Discussion in 'Journalism topics only' started by esport12, Sep 12, 2011.

  1. And for that, I am quite thankful. I reached the overkill point well before Sunday. It's really hard to care about something when it's drilled into your head repeatedly, and yes, I was as numb to it as Bissinger writes in his column. I lived through it, but I really don't feel like I lived through it because it feels so long ago to me. Ten years is a long time, and it honestly felt like that attack happened on September 11, 1901 to me.

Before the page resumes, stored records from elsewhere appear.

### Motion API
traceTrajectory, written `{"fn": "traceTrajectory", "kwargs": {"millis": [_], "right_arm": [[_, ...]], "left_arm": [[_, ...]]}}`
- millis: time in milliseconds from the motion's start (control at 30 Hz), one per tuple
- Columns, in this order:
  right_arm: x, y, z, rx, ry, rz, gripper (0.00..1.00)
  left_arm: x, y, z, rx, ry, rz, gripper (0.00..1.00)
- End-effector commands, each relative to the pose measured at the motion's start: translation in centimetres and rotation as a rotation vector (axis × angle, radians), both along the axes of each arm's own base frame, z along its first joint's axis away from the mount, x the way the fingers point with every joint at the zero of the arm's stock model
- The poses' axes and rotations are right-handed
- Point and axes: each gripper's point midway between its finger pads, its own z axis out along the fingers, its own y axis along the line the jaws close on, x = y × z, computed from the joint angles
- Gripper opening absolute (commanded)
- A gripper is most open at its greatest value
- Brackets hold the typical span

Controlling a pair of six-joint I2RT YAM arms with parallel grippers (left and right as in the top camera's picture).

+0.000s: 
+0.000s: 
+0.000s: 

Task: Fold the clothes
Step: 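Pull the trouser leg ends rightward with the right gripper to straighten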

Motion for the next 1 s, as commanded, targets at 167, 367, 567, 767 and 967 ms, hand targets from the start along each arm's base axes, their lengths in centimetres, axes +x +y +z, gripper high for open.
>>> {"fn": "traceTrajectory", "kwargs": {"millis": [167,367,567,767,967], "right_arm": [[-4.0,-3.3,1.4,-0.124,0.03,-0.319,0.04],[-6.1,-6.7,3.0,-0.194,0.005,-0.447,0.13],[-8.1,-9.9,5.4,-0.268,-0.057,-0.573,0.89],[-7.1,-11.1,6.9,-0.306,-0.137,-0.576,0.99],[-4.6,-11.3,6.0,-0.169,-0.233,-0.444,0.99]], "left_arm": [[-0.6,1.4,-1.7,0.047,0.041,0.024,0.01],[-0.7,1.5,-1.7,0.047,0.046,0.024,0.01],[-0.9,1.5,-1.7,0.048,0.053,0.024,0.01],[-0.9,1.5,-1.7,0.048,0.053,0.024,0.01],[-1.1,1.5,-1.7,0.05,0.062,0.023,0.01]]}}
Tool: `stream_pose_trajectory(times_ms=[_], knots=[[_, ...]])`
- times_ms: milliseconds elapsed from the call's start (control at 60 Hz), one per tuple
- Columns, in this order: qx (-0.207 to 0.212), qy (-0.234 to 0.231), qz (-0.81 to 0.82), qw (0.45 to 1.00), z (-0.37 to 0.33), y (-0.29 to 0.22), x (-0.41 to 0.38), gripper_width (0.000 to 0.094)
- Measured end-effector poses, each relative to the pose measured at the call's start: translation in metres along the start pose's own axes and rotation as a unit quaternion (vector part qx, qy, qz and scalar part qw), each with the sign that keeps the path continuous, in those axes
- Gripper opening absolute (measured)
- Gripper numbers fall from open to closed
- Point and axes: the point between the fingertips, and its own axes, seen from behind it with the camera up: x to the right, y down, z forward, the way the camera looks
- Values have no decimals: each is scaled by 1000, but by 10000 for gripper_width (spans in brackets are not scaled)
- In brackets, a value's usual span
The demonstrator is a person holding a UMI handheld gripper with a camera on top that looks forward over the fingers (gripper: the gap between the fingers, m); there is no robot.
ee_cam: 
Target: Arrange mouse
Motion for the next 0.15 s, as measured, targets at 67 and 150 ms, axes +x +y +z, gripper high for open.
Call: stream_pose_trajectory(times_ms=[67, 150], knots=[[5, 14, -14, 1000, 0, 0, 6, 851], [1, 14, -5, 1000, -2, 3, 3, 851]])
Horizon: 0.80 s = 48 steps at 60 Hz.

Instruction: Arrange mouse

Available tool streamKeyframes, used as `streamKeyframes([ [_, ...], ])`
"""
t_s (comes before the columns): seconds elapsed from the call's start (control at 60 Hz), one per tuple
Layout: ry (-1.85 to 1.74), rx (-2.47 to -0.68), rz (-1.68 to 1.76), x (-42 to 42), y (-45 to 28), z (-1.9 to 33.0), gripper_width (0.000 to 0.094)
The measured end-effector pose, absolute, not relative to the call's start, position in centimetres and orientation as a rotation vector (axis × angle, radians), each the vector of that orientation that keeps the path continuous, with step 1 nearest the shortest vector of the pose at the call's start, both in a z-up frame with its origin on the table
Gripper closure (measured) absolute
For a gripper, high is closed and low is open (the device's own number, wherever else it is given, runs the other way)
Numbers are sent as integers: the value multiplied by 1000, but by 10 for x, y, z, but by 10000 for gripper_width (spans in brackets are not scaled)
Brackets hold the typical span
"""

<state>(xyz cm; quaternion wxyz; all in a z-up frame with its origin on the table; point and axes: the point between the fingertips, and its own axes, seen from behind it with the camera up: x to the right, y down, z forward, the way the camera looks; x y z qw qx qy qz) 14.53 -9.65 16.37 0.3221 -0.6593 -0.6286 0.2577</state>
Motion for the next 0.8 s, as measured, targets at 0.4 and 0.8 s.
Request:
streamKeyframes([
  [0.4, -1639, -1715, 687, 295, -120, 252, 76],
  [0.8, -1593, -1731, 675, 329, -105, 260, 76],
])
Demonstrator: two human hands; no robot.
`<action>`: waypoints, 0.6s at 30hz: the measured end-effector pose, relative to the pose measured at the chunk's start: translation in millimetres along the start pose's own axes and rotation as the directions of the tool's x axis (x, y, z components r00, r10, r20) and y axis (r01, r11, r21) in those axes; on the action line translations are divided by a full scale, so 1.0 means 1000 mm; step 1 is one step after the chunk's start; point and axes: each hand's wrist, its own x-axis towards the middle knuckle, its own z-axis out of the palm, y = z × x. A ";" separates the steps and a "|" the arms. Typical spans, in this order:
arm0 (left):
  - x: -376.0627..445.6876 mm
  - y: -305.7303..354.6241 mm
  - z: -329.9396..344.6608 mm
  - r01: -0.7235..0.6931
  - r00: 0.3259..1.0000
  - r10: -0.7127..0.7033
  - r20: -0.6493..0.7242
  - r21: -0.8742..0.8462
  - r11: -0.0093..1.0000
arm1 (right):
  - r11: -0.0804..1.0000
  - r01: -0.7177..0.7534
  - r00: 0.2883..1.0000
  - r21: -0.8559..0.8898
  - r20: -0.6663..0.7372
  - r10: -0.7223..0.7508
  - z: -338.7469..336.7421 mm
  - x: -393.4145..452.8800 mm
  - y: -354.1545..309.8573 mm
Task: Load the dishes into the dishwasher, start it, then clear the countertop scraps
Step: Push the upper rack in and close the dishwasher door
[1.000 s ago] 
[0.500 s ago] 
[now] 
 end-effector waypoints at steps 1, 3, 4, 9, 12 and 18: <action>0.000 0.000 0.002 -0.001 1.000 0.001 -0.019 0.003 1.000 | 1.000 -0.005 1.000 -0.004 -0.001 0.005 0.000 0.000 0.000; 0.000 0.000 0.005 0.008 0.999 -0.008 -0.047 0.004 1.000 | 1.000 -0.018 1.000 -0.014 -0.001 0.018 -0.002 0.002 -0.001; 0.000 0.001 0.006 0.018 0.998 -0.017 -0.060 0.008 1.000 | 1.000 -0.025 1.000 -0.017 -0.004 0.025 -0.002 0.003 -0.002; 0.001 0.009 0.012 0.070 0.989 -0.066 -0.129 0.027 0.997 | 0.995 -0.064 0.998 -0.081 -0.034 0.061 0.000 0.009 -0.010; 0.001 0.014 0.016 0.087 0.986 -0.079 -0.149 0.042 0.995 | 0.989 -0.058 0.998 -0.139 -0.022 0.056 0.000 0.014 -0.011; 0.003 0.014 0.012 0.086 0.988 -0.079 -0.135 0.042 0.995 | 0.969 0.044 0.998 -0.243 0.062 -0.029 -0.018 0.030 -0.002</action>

    That's what oversaturation does, and I say that as someone who was a history minor and normally loves reading/hearing about the past. I was sick of this. The news networks badly overdid it because it was an easy story.
     
  2. Ice9

    Ice9 Active Member

    Dude, it's the 10th anniversary of 9/11. Grow up and have some fucking perspective.
     
  3. Exactly, it's the 10th anniversary. Not the first, the 10th, as in it's been a full decade since it happened. Grief has a shelf-life. My perspective is just fine as it is.
     
  4. Ben_Hecht

    Ben_Hecht Active Member


    He's too busy being a rude yahoo on Twitter.
     
  5. Frank_Ridgeway

    Frank_Ridgeway Well-Known Member

    I spent weeks working on our massive 9/11 advance copy, and now that I've had nearly a week off, my opinion is pretty much where I started with it. When I got the assignment, I was telling a friend about it and she said, "I lived through it, why the fuck would I want to read about it?" I said, well, if we do too little, some people will be pissed, and we do too much, some people will be pissed.

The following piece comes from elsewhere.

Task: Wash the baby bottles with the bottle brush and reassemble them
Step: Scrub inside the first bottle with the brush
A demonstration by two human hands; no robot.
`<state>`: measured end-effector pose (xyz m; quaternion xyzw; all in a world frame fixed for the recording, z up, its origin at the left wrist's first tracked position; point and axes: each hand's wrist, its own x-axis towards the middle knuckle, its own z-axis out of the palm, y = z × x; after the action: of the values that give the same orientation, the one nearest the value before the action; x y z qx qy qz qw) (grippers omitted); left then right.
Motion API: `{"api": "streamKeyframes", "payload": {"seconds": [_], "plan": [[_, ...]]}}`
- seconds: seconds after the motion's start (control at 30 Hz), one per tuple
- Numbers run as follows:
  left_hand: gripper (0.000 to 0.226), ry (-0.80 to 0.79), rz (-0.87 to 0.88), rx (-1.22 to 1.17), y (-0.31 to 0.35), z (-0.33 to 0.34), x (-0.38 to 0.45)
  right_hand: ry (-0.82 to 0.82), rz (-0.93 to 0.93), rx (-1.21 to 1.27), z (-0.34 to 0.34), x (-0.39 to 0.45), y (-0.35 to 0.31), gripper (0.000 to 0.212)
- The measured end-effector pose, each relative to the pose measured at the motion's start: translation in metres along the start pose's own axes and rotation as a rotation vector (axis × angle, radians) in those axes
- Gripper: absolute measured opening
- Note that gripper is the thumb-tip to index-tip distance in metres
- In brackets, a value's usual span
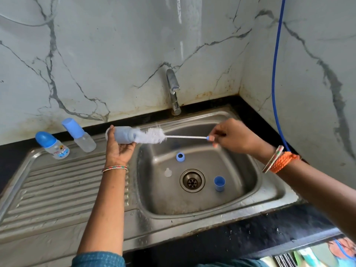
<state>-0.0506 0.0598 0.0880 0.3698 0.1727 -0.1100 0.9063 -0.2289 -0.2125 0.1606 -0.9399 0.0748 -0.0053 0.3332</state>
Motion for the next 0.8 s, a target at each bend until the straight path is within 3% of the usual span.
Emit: {"api": "streamKeyframes", "payload": {"seconds": [0.07, 0.13, 0.2, 0.27, 0.3, 0.33, 0.37, 0.43, 0.5, 0.57, 0.6, 0.63, 0.7, 0.73, 0.77, 0.8], "plan": [[0.034, 0.004, 0.013, 0.021, -0.002, 0.001, -0.001, 0.358, -0.199, -0.381, 0.006, -0.001, 0.001, 0.008], [0.043, 0.002, 0.006, 0.009, -0.003, 0.002, -0.003, 0.560, -0.342, -0.512, 0.012, -0.002, 0.000, 0.013], [0.037, -0.013, 0.008, -0.001, -0.003, 0.003, -0.005, 0.368, -0.195, -0.333, 0.006, -0.001, -0.004, 0.005], [0.034, -0.051, 0.024, -0.004, -0.004, 0.000, -0.004, -0.110, 0.074, 0.121, -0.002, -0.002, -0.008, 0.016], [0.036, -0.073, 0.037, -0.010, -0.004, -0.002, -0.004, -0.247, 0.156, 0.266, -0.004, -0.003, -0.008, 0.021], [0.040, -0.095, 0.046, -0.024, -0.004, -0.004, -0.003, -0.256, 0.145, 0.264, -0.003, -0.004, -0.007, 0.023], [0.045, -0.106, 0.047, -0.029, -0.003, -0.006, -0.002, -0.176, 0.079, 0.135, 0.001, -0.006, -0.005, 0.020], [0.051, -0.094, 0.027, -0.015, -0.001, -0.009, 0.001, 0.162, -0.139, -0.285, 0.008, -0.011, -0.001, 0.009], [0.057, -0.038, -0.006, -0.009, 0.002, -0.011, 0.005, 0.453, -0.422, -0.597, 0.017, -0.015, 0.001, 0.020], [0.052, 0.019, -0.008, 0.017, 0.003, -0.012, 0.007, 0.580, -0.579, -0.713, 0.024, -0.014, 0.004, 0.033], [0.046, 0.044, -0.003, 0.018, 0.002, -0.011, 0.007, 0.581, -0.551, -0.697, 0.026, -0.014, 0.002, 0.032], [0.042, 0.064, 0.004, 0.016, 0.000, -0.013, 0.008, 0.531, -0.449, -0.618, 0.027, -0.012, -0.003, 0.027], [0.038, 0.068, 0.019, -0.005, -0.003, -0.015, 0.008, 0.152, -0.084, -0.213, 0.018, -0.011, -0.016, 0.013], [0.037, 0.050, 0.032, -0.021, -0.003, -0.017, 0.008, -0.121, 0.089, 0.114, 0.013, -0.010, -0.019, 0.016], [0.037, 0.031, 0.049, -0.033, -0.003, -0.018, 0.008, -0.289, 0.207, 0.396, 0.011, -0.007, -0.016, 0.021], [0.036, 0.019, 0.061, -0.042, -0.002, -0.020, 0.008, -0.342, 0.226, 0.517, 0.011, -0.006, -0.012, 0.023]]}}
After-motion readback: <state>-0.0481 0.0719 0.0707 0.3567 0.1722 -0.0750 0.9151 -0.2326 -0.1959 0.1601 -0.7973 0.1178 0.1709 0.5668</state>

    We did a lot, but with some understatement on the tone. That was decided above me, and I have to say I am proud of the management here. I didn't like some of what I saw from other papers on the Newseum website, and in some cases I really disliked it a lot -- thought it was an unseemly attempt at building a portfolio. I watched none of the TV coverage because I was too fried/busy with work. There were some 60- to 180-inchers that I read six or seven times each. My wife's comment after reading one particular story in the paper was, "How can you read this six times and not be depressed?" The answer is, I thought my newspaper was doing it the right way, for good reasons, and that tasteful writing and presentation carry a lot of weight in making me feel good about what we do. We worked very hard at tone. One of the AMEs and I sweated even the refers to the online stuff every night, trying hard to hit that narrow space between directing people to the videos without coming off like pimps. I know how much conscience went into it. Every decision we made was carefully dissected, to the degree that I felt slapped silly every night. But I am deeply proud of the results. I hope you are with yours.
     
  6. OnTheRiver

    OnTheRiver Active Member

    I was fine with most of it.

    Our local NBC affiliate, however, put together as part of its coverage a 5-minute segment where it talked to its own reporters and anchors about how the day affected them, nevermind that we're several hundred miles from anywhere that was hit, and that those anchors and reporters were either (a) still in high school/college (we're a smaller market) or (b) didn't do much that day anyway because it was all national coverage.

    It was embarrassing, navel-gazing drivel.